• _What this task involves_
Repeat the listing word for word. Leave every picture out.

----------------------------------------

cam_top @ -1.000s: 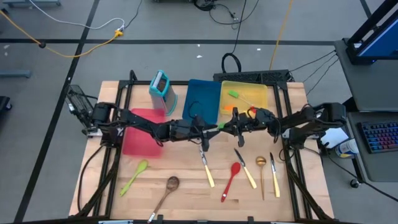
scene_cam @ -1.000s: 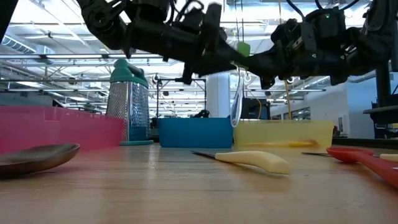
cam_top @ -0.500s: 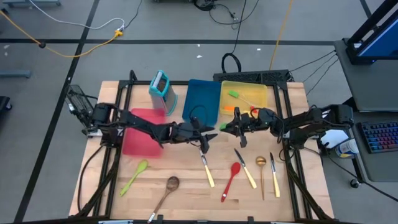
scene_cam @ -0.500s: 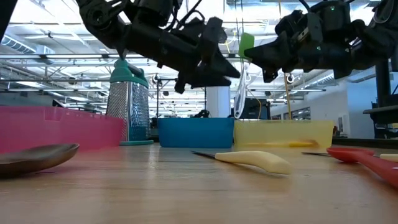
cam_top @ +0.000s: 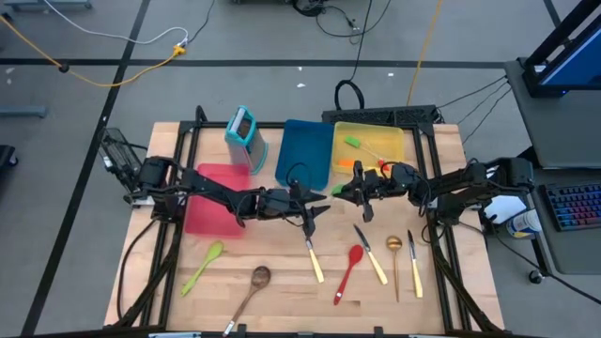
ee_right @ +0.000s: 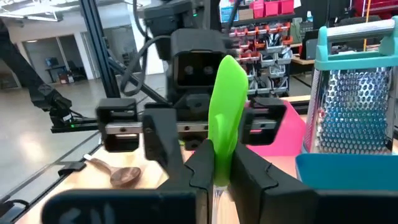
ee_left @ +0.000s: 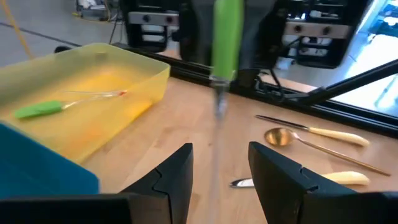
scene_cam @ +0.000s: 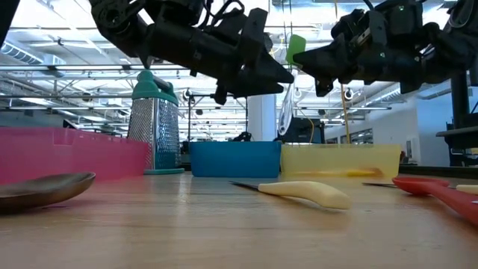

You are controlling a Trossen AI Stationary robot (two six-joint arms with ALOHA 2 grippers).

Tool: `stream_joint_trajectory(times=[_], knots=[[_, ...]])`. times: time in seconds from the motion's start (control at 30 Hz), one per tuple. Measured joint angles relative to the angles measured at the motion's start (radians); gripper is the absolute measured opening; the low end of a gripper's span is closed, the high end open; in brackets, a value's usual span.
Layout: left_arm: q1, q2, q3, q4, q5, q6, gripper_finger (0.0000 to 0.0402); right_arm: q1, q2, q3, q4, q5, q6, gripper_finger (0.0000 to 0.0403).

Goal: Pick & Place Kitchen Items
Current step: Put the green spatula into the yellow bin

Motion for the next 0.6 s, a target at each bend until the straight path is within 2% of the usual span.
stream_joint_trajectory(times=[0.3,0.5,0.6], knots=[[0.003,0.000,0.001,0.021,0.005,0.023,0.0156,0.071,0.001,-0.001,0.064,0.039,-0.017,0.0025],[-0.002,0.001,0.001,0.020,0.001,0.045,0.0156,0.123,0.005,-0.002,0.090,0.212,-0.062,0.0025],[-0.002,0.001,0.001,0.020,0.001,0.053,0.0156,0.140,0.028,-0.002,0.135,0.213,-0.076,0.0025]])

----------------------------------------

• _Written solution_
cam_top @ -1.000s: 
scene_cam @ -1.000s: 
cam_top @ -0.500s: 
scene_cam @ -0.500s: 
cam_top @ +0.000s: 
ee_right @ +0.000s: 
ee_left @ +0.000s: 
scene_cam @ +0.000s: 

You are controlling a Trossen AI Stationary robot (two six-joint arms with ALOHA 2 grippers).

Tool: `stream_joint_trajectory(times=[_], knots=[[_, ...]])`. times: time in seconds from the motion's start (control at 30 Hz), one per tuple. Measured joint angles relative to the angles measured at the motion's start (radians); gripper is the absolute measured opening; the low end of a gripper's span is closed, the high end open; in brackets, a value's usual span.
Layout: left_arm: q1, q2, q3, q4, q5, q6, gripper_finger (0.0000 to 0.0402); right_arm: q1, q2, q3, q4, q5, q6, gripper_finger (0.0000 to 0.0403).

Goal: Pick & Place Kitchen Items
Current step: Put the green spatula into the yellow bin

Motion for the next 0.6 s, a target at each bend until the straight path is within 2% of the usual span.
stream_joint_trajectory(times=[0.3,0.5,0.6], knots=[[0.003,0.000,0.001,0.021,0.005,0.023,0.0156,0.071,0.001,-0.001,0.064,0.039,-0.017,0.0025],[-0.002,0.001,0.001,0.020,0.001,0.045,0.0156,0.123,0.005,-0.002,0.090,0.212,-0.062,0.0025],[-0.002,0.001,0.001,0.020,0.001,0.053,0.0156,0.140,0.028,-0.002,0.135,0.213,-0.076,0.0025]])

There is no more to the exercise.